▶ **Material for the task**
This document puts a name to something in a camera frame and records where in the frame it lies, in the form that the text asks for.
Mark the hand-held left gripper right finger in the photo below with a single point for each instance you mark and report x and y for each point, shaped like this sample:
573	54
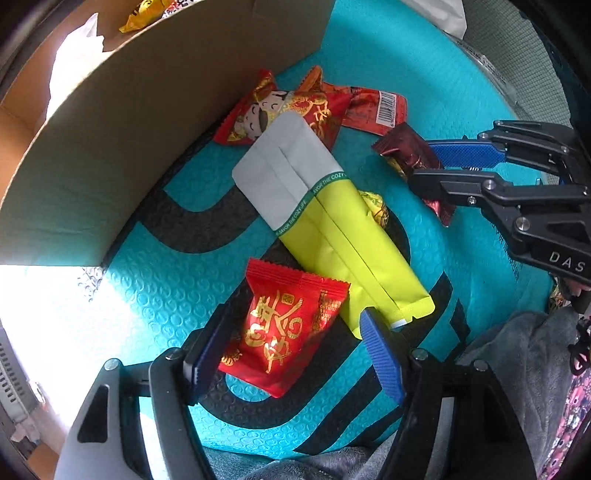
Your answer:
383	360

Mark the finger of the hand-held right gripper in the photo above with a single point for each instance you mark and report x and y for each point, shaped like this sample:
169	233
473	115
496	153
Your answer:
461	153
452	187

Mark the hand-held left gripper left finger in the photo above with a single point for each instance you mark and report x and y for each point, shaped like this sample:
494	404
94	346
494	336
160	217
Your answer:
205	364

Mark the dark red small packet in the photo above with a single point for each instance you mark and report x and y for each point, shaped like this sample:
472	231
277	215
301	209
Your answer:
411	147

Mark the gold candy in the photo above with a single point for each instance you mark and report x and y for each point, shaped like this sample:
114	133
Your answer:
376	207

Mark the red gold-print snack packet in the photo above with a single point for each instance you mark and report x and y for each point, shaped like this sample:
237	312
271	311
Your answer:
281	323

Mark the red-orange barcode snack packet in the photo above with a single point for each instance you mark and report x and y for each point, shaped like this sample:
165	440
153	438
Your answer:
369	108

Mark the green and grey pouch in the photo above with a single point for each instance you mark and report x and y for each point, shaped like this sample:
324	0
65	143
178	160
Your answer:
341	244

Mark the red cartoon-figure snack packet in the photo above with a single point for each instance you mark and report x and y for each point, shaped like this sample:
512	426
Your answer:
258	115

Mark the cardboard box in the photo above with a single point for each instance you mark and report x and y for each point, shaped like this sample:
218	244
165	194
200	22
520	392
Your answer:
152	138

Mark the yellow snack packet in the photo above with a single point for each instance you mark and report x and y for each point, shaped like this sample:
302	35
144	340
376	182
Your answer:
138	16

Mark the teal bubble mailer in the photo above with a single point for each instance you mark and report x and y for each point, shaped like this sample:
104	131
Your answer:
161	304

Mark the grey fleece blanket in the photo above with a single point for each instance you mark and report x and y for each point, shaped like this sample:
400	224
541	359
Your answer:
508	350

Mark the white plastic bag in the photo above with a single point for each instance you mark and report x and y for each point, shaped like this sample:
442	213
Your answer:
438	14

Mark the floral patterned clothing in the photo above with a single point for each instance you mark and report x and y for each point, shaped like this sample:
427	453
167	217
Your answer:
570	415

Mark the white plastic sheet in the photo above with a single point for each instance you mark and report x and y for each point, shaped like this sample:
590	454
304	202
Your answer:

--

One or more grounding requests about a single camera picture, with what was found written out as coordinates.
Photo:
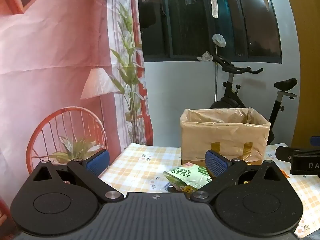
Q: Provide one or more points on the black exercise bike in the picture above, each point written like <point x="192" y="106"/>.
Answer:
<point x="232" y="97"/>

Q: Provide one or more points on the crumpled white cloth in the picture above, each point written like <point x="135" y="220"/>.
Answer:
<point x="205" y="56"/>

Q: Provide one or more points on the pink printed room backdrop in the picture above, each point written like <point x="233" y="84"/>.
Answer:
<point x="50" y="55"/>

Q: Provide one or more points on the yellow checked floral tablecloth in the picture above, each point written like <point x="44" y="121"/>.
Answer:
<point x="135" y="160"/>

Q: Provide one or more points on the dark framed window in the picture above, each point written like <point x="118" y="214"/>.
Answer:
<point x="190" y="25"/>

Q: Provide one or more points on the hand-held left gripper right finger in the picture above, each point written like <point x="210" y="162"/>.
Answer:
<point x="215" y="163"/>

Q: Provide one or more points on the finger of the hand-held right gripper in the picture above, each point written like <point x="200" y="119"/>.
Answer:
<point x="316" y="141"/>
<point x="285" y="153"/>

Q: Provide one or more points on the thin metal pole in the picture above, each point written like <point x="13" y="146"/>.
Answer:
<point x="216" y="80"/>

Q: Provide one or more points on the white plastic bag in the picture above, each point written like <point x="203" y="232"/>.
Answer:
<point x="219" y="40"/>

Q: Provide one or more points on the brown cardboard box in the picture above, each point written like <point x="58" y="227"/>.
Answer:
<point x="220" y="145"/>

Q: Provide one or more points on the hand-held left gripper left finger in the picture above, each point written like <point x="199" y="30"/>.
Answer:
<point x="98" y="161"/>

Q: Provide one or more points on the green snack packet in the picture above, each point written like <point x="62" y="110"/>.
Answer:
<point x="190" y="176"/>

---

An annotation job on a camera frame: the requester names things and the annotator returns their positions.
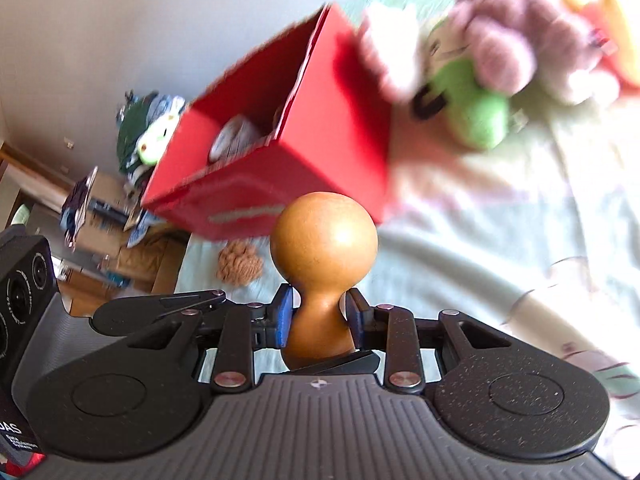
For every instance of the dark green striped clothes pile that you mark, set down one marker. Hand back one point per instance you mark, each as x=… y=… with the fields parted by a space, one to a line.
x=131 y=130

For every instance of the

▶ **Activity**
For the string "camera", go line by line through the material and copy every line that has it.

▶ **Solution to this exercise**
This document puts a name to something in a camera frame and records where in the frame it lies, in the form that the text asks for.
One or more grounding requests about a single camera picture, with what was found written out as coordinates.
An annotation job on a camera frame: the requester names things and the annotator returns their positions.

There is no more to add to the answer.